Harvester provides some sophisticated load balancing capability now post-1.3. It uses Kubevip internally but wraps it up nicely to provide it to VMs and containers alike. It functions on the definition of an IPPool attached to a LoadBalancer object. If you want a very specific address, create the IPPool with that specific address. The provider does not yet expose these objects. We can use the Kubernetes provider to do this for us. The IP chosen for the load balancer should match the CIDR range of your host network for simplicity. There are ways of having VLAN-aware LBs but that requires L3 switching that goes beyond the scope of this repo.

However as of 1.3.0, Harvester does have one prescriptive requirement that prevents this from being used during inital HA control-plane provisioning. The back-end server selector config requires that the VMs be present before the LB can be created. There is a validator webhook sitting in the way preventing this. It seems that this has been removed in 1.3.1. So it is highly suggested you move to 1.3.1 if you have not already. There should be an upgrade button for migrating to 1.3.1 from 1.3.0 and 1.2.2.

Terraform also doesn't play as nice with dependencies and CRDs like the loadbalancing objects we need to create. So you will notice the yaml definitions for these objects is wrapped in a helm_release resource. This is not a real helm chart per-se, but is a good way to wrap and map their dependencies. This is important because IPPool must exist prior to a LoadBalancer object creation and the reverse also applies for deletion.

VM Images

This module does not create the VM images. These are the QCOW2 images that Harvester uses as the core image for building a VM. I typically use Ubuntu as the cloud-images they release are reliable and lightweight (About 600mb). Feel free to use what you like, but keep in mind the image being used in Harvester must support cloud-init. Many hand-built 'golden-image' VMs are missing cloud-init as it is not always installed from a server iso.

VM Networks

This module does not create the VM networks.

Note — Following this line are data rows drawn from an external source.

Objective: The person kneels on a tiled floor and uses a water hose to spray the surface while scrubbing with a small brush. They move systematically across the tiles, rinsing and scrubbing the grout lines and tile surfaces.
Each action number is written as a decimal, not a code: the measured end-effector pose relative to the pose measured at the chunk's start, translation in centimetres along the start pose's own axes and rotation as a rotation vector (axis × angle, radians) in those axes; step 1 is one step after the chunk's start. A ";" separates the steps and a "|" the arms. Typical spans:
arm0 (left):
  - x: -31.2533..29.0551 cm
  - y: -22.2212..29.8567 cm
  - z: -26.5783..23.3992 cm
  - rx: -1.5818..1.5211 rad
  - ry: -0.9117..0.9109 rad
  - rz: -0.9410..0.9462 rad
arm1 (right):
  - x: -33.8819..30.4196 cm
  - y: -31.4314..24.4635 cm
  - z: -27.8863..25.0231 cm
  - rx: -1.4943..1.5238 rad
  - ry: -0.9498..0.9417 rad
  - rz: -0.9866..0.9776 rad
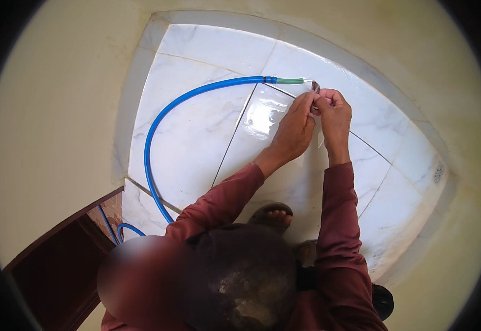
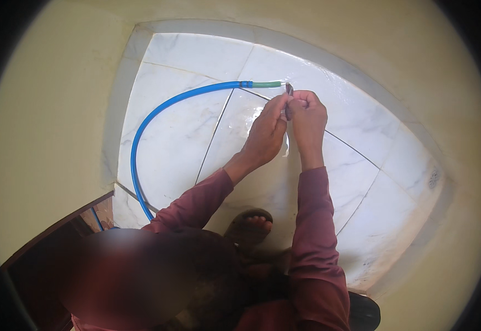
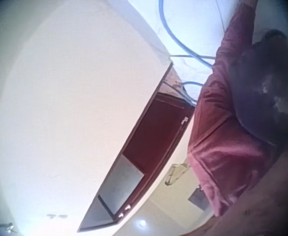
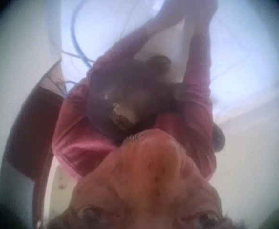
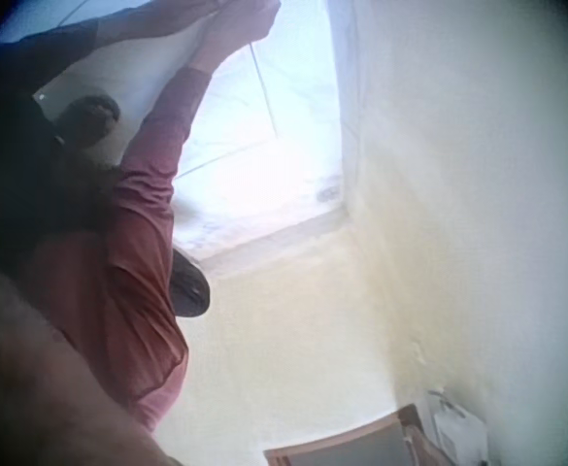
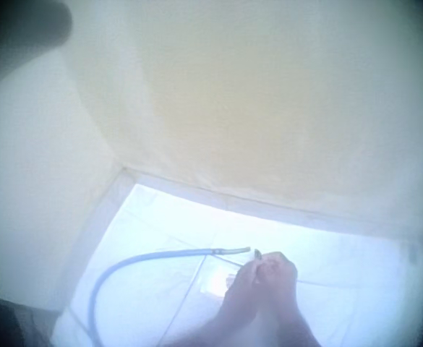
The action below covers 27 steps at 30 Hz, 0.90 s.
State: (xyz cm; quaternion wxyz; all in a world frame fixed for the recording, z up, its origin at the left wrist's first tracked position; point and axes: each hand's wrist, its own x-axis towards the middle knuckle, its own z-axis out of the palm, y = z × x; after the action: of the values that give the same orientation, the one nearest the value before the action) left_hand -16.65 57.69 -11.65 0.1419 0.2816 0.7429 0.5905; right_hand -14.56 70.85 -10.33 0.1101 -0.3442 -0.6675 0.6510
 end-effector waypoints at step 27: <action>19.1 -8.8 4.5 0.062 1.115 0.005 | 0.4 9.5 -8.1 -1.082 0.252 -0.486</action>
State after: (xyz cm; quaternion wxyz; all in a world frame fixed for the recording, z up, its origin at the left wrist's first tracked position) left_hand -31.69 71.17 -18.96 -0.2821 -0.0675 0.7221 0.6280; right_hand -7.03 76.67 -18.40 0.1433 -0.2633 -0.9451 0.1297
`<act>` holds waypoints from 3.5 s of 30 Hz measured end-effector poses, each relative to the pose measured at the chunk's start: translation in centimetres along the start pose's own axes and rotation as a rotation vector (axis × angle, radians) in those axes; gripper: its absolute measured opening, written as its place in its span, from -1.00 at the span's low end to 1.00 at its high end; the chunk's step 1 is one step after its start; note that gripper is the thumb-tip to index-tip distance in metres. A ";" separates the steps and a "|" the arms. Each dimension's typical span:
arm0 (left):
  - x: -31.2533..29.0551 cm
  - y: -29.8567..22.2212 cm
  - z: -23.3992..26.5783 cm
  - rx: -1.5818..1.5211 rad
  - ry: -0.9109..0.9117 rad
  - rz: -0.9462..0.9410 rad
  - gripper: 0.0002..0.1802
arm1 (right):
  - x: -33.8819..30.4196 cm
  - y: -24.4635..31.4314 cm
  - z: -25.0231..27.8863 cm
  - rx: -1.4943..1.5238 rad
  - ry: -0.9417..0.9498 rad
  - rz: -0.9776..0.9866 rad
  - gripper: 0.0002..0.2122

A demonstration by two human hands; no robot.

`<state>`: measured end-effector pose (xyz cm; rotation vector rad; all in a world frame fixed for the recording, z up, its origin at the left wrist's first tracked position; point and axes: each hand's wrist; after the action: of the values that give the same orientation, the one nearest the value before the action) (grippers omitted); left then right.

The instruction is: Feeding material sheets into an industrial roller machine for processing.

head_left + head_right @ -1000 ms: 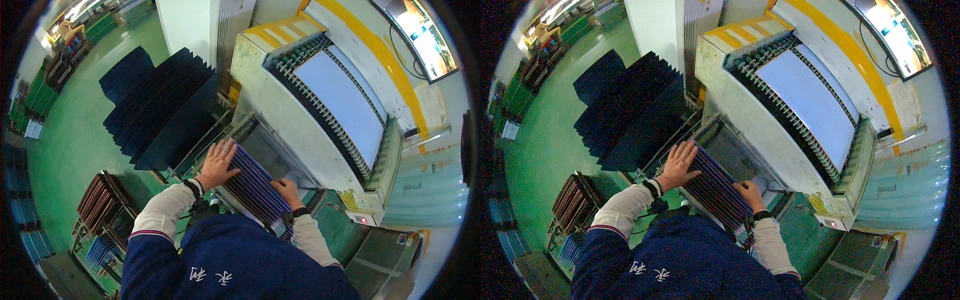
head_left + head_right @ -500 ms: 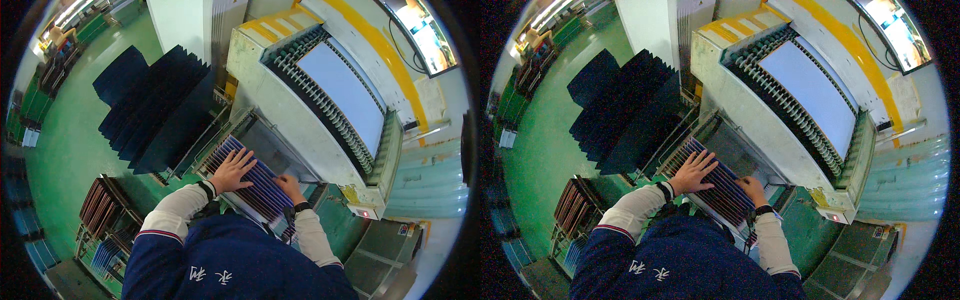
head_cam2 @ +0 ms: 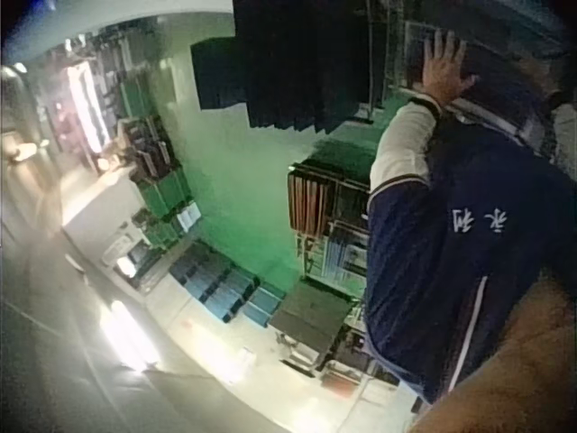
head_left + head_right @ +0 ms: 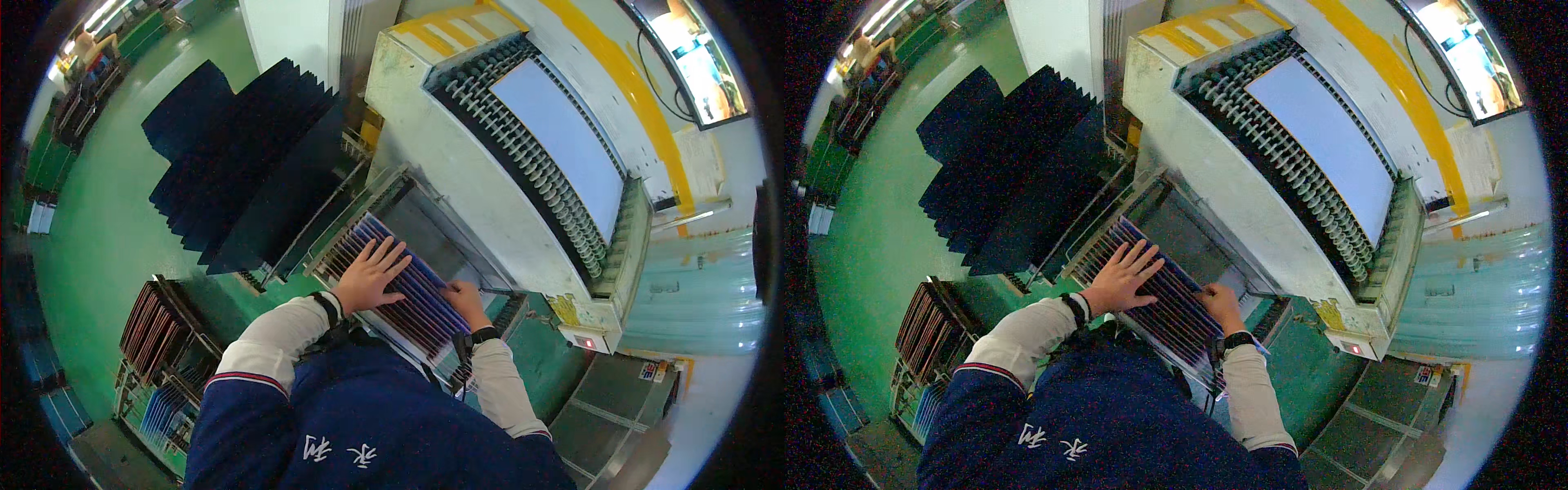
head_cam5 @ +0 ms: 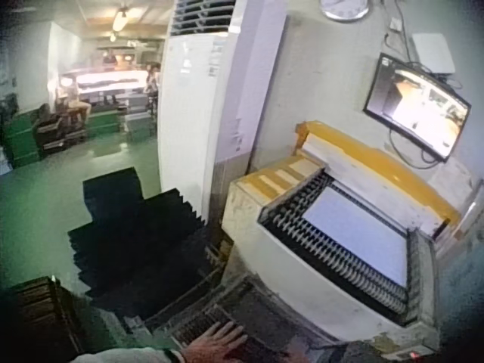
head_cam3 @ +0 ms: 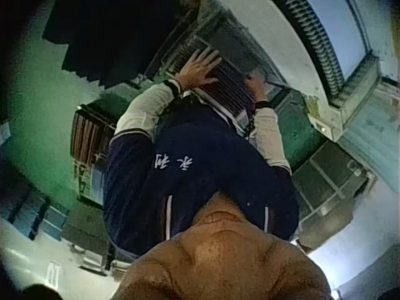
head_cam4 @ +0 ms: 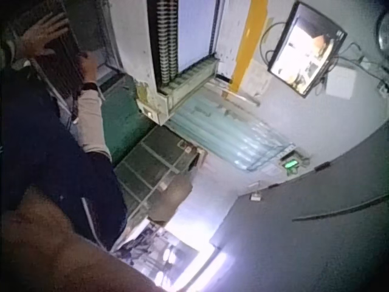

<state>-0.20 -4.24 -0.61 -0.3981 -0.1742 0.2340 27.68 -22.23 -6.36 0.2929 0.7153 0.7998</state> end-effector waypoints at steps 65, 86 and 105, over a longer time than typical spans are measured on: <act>2.3 -0.7 1.4 0.100 0.105 0.081 -0.03 | 1.5 5.7 16.0 1.789 0.000 0.012 -0.77; 2.9 -0.7 1.4 0.118 0.109 0.087 -0.05 | 4.8 6.0 17.8 1.736 0.022 -0.003 -0.61; 2.2 -0.2 0.4 0.118 0.073 0.080 -0.05 | 0.6 0.9 2.3 0.162 0.258 0.080 -0.56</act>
<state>1.87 -3.77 0.08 -0.2965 -0.0720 0.3068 29.01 -21.13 -4.53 0.3703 1.0193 0.8665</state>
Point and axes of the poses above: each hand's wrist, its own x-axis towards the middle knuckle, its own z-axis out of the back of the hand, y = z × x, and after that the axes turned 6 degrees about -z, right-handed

You will need to create those based on your own needs. The simplest path is usually to create a 'host' network as Untagged attached to the Mgmt Cluster Network. This removes the need for any layer3 switching/intelligence. Provided your host network has DHCP on it, any VMs needing DHCP will be assigned as normal.

Network Configuration on Guest OS

Harvester uses cloud-init for all VM-based configuration. And this means it uses the network-data field for what is commonly mentioned as user-data. If you're using DHCP, these fields can be left as empty strings. But for control plane nodes, it is highly recommended you use static IPs as etcd is highly dependent on those IPs never changing. If you've ever had to recover an etcd cluster whose member IPs changed, you know the headache I am talking about.

The contents of this configuration are a bit more specific for the OS you are using. For example, Ubuntu uses netplan, which differs from RHEL/Rocky a bit with the configuration.

This is further complicated by Terraform's usage of HCL as a descriptor language, even for its variables. In the example.tfvars file, I define an Ubuntu-centric network config but feel free to modify for another format. But this does contain the basic structure you need.